Work order
Scan the listing below for lines with "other" in them. Give their number and nothing more.

Extracted entries

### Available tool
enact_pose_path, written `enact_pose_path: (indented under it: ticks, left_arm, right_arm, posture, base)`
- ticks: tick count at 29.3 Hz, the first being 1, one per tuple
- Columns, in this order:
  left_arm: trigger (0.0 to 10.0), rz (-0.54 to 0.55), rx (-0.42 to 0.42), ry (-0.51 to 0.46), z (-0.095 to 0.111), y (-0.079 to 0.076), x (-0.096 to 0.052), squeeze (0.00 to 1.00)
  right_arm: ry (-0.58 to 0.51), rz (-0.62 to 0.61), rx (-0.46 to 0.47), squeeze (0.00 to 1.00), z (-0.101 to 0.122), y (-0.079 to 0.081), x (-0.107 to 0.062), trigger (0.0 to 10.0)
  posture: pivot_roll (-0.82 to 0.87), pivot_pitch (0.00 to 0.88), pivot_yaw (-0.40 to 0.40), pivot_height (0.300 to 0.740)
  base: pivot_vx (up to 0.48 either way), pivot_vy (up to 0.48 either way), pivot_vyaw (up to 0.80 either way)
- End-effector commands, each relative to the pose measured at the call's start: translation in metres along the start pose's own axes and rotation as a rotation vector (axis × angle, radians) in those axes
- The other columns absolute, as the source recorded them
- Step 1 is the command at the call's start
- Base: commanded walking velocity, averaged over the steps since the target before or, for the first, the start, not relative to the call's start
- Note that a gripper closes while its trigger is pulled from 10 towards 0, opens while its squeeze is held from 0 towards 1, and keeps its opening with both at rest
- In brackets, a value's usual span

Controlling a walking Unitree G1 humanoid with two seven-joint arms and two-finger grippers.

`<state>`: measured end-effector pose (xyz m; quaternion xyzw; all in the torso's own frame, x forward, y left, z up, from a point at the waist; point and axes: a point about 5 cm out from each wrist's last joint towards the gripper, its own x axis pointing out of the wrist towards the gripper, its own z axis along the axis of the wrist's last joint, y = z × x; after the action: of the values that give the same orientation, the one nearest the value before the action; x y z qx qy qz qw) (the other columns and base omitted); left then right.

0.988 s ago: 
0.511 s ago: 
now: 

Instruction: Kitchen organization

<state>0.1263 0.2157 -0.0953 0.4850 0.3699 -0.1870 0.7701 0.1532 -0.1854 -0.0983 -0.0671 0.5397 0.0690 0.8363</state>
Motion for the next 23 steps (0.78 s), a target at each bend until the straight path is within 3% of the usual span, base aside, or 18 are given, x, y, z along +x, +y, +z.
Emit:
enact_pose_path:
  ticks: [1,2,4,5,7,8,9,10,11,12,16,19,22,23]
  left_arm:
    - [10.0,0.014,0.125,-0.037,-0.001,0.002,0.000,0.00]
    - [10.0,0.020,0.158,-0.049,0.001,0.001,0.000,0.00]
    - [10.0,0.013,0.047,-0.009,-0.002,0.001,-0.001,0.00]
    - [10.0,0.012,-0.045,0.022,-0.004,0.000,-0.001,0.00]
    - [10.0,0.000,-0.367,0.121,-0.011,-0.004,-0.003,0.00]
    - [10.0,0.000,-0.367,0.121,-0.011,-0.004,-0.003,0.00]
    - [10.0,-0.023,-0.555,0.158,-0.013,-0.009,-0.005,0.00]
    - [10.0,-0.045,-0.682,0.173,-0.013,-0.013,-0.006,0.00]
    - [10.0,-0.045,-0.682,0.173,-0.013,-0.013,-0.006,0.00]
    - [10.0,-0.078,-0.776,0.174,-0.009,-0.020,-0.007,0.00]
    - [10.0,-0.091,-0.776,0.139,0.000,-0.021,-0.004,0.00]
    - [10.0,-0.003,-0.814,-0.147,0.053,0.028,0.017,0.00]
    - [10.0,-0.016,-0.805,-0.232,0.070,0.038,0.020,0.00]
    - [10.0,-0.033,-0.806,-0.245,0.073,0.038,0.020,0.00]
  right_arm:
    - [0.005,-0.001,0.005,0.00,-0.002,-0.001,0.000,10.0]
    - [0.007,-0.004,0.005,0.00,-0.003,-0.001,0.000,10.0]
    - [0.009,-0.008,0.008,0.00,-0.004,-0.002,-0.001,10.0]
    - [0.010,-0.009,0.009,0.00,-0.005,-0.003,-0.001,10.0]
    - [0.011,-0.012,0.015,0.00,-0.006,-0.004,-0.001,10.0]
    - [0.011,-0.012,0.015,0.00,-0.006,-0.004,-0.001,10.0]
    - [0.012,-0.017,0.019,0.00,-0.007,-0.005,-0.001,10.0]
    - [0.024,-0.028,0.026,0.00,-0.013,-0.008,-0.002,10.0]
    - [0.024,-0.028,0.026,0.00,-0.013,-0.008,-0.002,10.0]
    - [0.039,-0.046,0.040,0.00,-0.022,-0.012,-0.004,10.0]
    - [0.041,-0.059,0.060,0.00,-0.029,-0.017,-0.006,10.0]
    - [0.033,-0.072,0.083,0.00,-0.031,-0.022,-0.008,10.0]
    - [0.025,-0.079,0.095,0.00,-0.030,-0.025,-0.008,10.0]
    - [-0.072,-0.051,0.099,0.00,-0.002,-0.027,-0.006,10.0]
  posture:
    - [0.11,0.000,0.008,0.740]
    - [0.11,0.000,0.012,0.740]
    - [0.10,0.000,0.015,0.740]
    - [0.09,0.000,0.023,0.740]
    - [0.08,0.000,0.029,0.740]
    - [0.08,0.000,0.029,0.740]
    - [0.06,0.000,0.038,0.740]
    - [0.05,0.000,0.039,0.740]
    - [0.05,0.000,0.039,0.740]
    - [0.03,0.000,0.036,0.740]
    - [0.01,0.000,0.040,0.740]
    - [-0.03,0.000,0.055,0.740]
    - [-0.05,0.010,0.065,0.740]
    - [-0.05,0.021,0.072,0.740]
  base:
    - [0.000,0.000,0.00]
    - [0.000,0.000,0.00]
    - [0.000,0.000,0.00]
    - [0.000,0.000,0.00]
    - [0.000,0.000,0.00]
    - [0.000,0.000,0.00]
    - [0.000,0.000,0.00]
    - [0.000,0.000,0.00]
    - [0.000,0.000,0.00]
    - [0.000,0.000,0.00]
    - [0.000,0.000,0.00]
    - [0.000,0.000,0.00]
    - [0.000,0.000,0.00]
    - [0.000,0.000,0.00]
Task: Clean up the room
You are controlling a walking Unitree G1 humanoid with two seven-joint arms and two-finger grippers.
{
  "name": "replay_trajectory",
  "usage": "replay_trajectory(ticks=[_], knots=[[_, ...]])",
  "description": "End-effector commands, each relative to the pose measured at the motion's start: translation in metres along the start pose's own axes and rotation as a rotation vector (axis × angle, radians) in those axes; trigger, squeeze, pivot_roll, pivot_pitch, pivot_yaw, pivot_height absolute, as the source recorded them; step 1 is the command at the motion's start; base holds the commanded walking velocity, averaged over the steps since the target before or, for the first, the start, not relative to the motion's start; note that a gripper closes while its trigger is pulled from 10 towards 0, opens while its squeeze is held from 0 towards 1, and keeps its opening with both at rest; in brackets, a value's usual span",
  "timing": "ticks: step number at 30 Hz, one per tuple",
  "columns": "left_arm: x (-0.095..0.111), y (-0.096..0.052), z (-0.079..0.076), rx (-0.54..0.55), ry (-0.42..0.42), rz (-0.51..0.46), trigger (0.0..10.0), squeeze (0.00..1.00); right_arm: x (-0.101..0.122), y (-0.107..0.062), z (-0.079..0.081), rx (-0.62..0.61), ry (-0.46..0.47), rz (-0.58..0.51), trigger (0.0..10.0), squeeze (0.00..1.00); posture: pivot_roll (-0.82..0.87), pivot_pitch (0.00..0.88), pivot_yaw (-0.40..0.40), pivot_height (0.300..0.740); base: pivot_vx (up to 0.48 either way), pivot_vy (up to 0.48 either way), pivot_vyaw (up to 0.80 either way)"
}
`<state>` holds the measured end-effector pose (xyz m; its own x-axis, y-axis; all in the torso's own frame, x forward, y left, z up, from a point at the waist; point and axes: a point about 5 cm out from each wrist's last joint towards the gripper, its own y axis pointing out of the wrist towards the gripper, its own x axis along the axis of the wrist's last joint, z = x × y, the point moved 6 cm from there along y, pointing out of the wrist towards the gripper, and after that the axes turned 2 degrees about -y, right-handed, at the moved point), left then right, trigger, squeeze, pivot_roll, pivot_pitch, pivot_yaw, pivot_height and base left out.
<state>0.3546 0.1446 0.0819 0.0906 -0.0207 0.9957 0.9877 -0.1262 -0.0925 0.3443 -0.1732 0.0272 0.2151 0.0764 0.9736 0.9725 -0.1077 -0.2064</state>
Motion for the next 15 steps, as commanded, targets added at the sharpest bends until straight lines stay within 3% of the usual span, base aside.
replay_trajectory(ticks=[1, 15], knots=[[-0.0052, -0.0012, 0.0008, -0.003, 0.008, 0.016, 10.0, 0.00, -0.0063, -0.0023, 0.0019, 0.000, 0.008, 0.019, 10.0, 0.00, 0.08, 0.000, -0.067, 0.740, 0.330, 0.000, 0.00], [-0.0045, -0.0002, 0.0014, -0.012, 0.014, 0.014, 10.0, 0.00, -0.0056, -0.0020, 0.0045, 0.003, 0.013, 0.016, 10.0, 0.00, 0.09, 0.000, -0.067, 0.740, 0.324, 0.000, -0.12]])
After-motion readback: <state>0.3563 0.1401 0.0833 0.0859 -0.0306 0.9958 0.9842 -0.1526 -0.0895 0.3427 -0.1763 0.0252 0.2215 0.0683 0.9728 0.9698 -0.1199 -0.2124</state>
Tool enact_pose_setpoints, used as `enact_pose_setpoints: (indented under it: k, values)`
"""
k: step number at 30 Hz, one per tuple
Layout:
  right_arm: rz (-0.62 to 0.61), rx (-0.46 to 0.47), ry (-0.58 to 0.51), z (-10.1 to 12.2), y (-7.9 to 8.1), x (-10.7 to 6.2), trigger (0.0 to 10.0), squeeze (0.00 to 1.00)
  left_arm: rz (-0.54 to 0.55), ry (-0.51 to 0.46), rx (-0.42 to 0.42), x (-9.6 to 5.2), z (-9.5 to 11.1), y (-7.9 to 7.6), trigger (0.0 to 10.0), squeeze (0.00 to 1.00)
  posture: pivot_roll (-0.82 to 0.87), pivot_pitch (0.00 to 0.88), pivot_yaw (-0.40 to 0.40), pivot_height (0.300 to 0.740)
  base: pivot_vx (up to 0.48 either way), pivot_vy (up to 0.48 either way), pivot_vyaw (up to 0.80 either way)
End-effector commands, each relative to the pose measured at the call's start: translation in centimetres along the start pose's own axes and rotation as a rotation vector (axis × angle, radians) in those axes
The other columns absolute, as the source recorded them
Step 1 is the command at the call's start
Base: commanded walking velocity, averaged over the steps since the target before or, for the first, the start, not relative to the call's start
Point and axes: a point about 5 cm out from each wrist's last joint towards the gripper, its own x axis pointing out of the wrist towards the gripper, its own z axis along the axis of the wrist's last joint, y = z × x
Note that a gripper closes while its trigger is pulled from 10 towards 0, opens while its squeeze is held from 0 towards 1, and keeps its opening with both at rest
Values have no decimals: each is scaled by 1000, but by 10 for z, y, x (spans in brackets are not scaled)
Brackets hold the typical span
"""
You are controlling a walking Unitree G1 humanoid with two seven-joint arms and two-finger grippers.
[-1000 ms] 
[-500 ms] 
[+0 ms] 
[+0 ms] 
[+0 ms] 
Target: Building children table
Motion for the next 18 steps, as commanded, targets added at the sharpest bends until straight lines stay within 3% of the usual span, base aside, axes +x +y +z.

Solution for this exercise
3